### Brief
Your task is to print all of the data below exactly, with no pictures included.
+===+
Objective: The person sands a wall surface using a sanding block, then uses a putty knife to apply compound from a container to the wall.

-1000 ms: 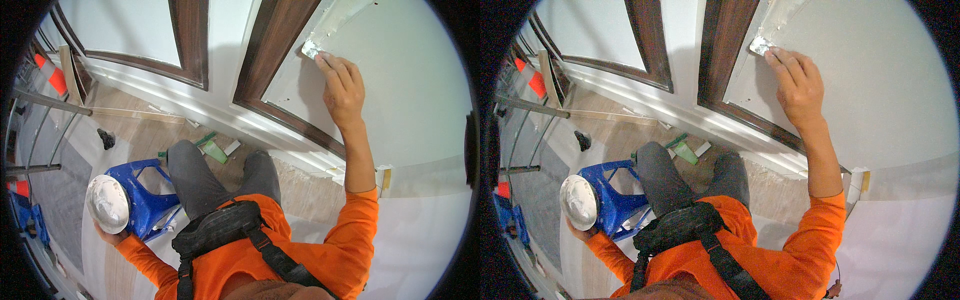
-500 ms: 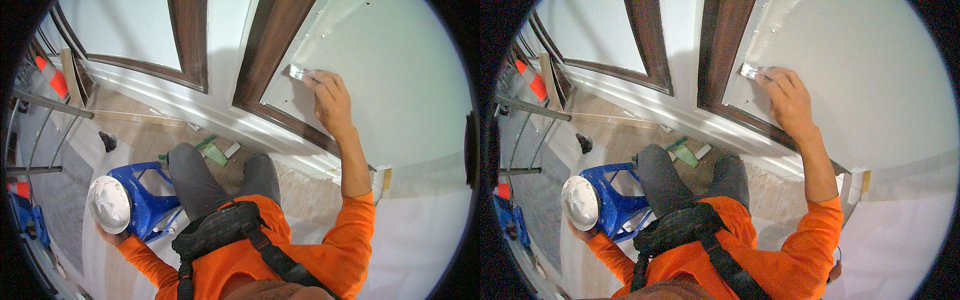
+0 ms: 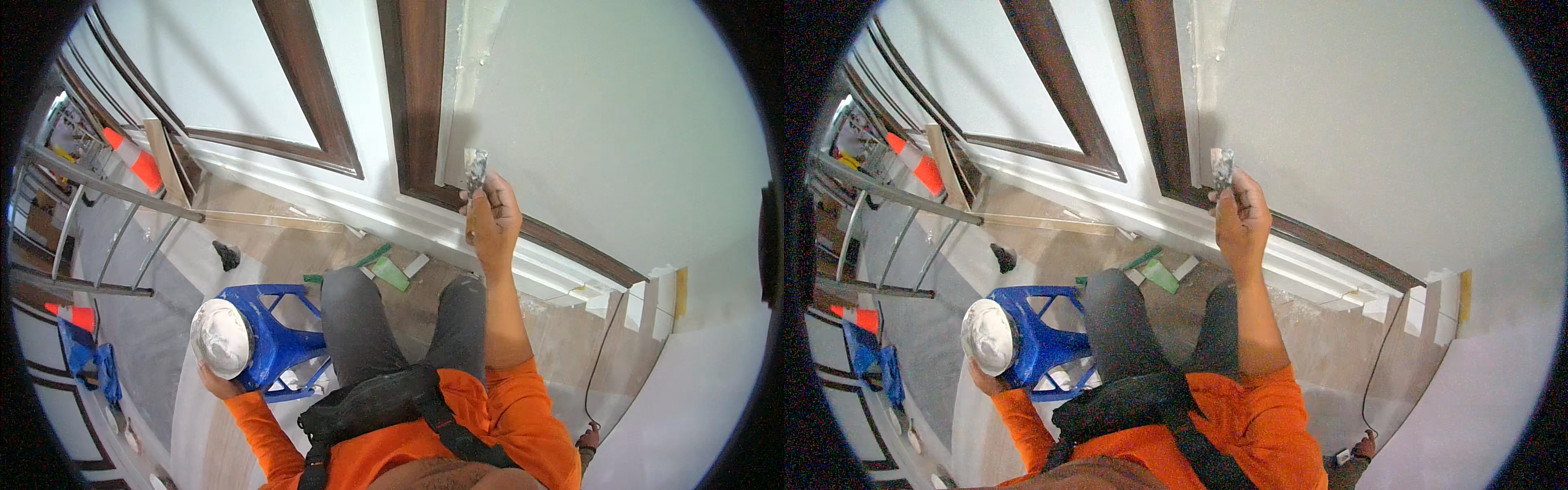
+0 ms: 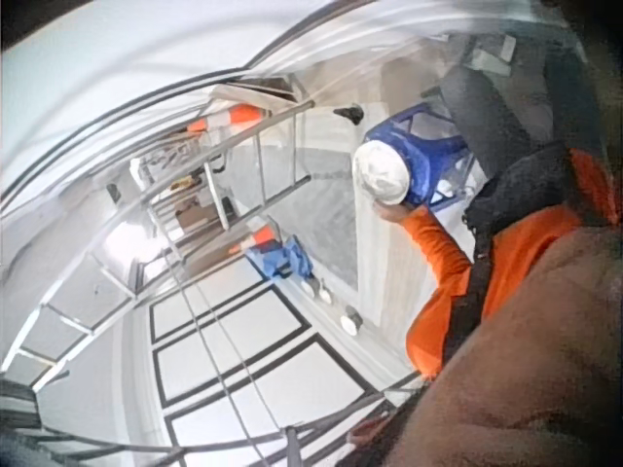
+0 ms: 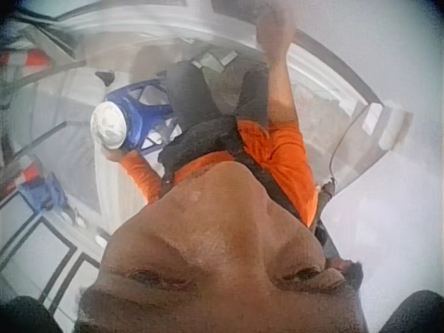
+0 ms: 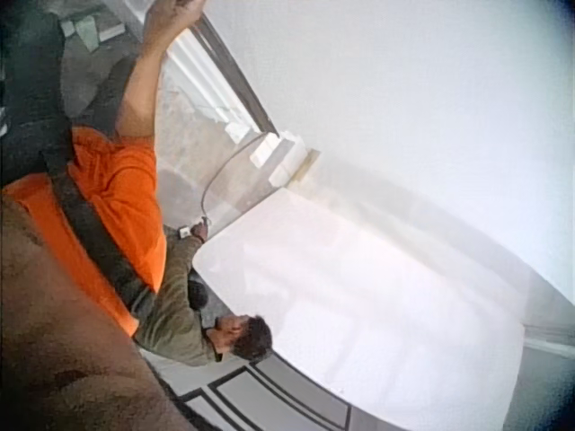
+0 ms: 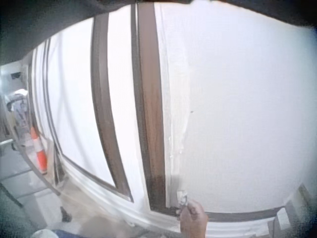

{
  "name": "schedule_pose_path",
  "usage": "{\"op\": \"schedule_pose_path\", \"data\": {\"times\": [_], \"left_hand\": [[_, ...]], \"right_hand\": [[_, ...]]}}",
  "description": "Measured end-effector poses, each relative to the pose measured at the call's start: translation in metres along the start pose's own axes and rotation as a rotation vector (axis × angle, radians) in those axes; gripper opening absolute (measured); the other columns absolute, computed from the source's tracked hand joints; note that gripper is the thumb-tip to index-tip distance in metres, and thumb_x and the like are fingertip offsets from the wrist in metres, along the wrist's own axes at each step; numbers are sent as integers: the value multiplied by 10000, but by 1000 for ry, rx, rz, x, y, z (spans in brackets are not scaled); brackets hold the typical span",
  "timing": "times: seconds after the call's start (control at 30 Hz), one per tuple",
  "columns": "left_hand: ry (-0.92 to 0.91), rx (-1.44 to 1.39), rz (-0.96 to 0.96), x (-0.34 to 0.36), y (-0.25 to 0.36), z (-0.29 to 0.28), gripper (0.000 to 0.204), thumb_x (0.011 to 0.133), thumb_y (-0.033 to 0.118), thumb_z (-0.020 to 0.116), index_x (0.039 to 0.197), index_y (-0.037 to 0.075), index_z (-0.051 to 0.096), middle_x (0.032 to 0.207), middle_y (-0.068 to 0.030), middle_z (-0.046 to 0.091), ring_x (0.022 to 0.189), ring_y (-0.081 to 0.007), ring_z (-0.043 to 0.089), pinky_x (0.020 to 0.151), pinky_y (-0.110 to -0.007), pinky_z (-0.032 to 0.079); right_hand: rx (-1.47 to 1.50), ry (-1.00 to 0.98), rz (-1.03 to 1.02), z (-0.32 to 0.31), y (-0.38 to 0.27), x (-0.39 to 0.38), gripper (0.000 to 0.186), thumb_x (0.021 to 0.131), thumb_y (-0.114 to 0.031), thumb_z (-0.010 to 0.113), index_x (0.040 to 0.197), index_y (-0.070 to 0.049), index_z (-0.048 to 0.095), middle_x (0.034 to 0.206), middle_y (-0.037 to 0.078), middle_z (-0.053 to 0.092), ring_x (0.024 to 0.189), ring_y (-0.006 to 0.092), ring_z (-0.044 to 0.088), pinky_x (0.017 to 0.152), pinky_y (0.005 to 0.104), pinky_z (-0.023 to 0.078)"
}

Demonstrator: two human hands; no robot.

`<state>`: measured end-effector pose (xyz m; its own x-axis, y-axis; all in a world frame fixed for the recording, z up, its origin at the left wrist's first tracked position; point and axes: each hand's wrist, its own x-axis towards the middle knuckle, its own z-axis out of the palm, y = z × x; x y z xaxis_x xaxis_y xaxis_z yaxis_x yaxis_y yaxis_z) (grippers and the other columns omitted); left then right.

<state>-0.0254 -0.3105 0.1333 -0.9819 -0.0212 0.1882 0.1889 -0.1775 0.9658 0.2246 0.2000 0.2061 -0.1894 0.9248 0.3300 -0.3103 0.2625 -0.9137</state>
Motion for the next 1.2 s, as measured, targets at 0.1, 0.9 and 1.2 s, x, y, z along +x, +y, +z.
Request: {"op": "schedule_pose_path", "data": {"times": [0.1,0.9,1.2], "left_hand": [[96,-1,-56,14,-14,-16,506,1105,329,427,1370,-64,605,1354,-212,654,1190,-306,683,1026,-449,574],[50,-26,-103,20,-26,-24,579,1093,399,458,1431,-59,565,1393,-215,633,1237,-326,654,1070,-473,534],[-18,61,-39,22,-30,-35,627,1089,421,449,1451,-80,553,1425,-240,618,1254,-354,655,1086,-485,534]], "right_hand": [[2,32,-118,14,26,6,288,1018,-58,702,1300,-3,717,1142,94,737,941,148,707,815,284,568],[-216,515,-514,150,55,32,347,990,15,707,1337,20,707,1289,158,559,909,162,655,707,260,570],[-84,158,-162,76,13,-13,308,992,-21,701,1297,-14,743,1129,156,659,895,198,708,743,291,581]]}}
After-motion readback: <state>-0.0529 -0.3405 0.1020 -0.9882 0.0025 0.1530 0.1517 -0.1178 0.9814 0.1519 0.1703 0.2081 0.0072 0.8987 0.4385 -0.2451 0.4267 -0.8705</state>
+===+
### Your solution
Objective: The person sands a wall surface using a sanding block, then uses a putty knife to apply compound from a container to the wall.

-1000 ms: 
-500 ms: 
+0 ms: 
+0 ms: 
+0 ms: 
+0 ms: 
+0 ms: 

{
  "name": "schedule_pose_path",
  "usage": "{\"op\": \"schedule_pose_path\", \"data\": {\"times\": [_], \"left_hand\": [[_, ...]], \"right_hand\": [[_, ...]]}}",
  "description": "Measured end-effector poses, each relative to the pose measured at the call's start: translation in metres along the start pose's own axes and rotation as a rotation vector (axis × angle, radians) in those axes; gripper opening absolute (measured); the other columns absolute, computed from the source's tracked hand joints; note that gripper is the thumb-tip to index-tip distance in metres, and thumb_x and the like are fingertip offsets from the wrist in metres, along the wrist's own axes at each step; numbers are sent as integers: the value multiplied by 10000, but by 1000 for ry, rx, rz, x, y, z (spans in brackets are not scaled); brackets hold the typical span",
  "timing": "times: seconds after the call's start (control at 30 Hz), one per tuple",
  "columns": "left_hand: ry (-0.92 to 0.91), rx (-1.44 to 1.39), rz (-0.96 to 0.96), x (-0.34 to 0.36), y (-0.25 to 0.36), z (-0.29 to 0.28), gripper (0.000 to 0.204), thumb_x (0.011 to 0.133), thumb_y (-0.033 to 0.118), thumb_z (-0.020 to 0.116), index_x (0.039 to 0.197), index_y (-0.037 to 0.075), index_z (-0.051 to 0.096), middle_x (0.032 to 0.207), middle_y (-0.068 to 0.030), middle_z (-0.046 to 0.091), ring_x (0.022 to 0.189), ring_y (-0.081 to 0.007), ring_z (-0.043 to 0.089), pinky_x (0.020 to 0.151), pinky_y (-0.110 to -0.007), pinky_z (-0.032 to 0.079); right_hand: rx (-1.47 to 1.50), ry (-1.00 to 0.98), rz (-1.03 to 1.02), z (-0.32 to 0.31), y (-0.38 to 0.27), x (-0.39 to 0.38), gripper (0.000 to 0.186), thumb_x (0.021 to 0.131), thumb_y (-0.114 to 0.031), thumb_z (-0.010 to 0.113), index_x (0.040 to 0.197), index_y (-0.070 to 0.049), index_z (-0.048 to 0.095), middle_x (0.034 to 0.206), middle_y (-0.037 to 0.078), middle_z (-0.053 to 0.092), ring_x (0.024 to 0.189), ring_y (-0.006 to 0.092), ring_z (-0.044 to 0.088), pinky_x (0.017 to 0.152), pinky_y (0.005 to 0.104), pinky_z (-0.023 to 0.078)"
}

Demonstrator: two human hands; no robot.

`<state>`: measured end-effector pose (xyz m; its own x-axis, y-axis; all in a world frame fixed for the recording, z up, its origin at the left wrist's first tracked position; point and axes: each hand's wrist, its own x-axis towards the middle knuckle, its own z-axis out of the palm, y = z × x; x y z xaxis_x xaxis_y xaxis_z yaxis_x yaxis_y yaxis_z) (grippers and the other columns omitted); left then right.

<state>-0.0254 -0.3105 0.1333 -0.9819 -0.0212 0.1882 0.1889 -0.1775 0.9658 0.2246 0.2000 0.2061 -0.1894 0.9248 0.3300 -0.3103 0.2625 -0.9137</state>
Motion for the next 1.2 s, as measured, targets at 0.1, 0.9 and 1.2 s, x, y, z along +x, +y, +z.
Request: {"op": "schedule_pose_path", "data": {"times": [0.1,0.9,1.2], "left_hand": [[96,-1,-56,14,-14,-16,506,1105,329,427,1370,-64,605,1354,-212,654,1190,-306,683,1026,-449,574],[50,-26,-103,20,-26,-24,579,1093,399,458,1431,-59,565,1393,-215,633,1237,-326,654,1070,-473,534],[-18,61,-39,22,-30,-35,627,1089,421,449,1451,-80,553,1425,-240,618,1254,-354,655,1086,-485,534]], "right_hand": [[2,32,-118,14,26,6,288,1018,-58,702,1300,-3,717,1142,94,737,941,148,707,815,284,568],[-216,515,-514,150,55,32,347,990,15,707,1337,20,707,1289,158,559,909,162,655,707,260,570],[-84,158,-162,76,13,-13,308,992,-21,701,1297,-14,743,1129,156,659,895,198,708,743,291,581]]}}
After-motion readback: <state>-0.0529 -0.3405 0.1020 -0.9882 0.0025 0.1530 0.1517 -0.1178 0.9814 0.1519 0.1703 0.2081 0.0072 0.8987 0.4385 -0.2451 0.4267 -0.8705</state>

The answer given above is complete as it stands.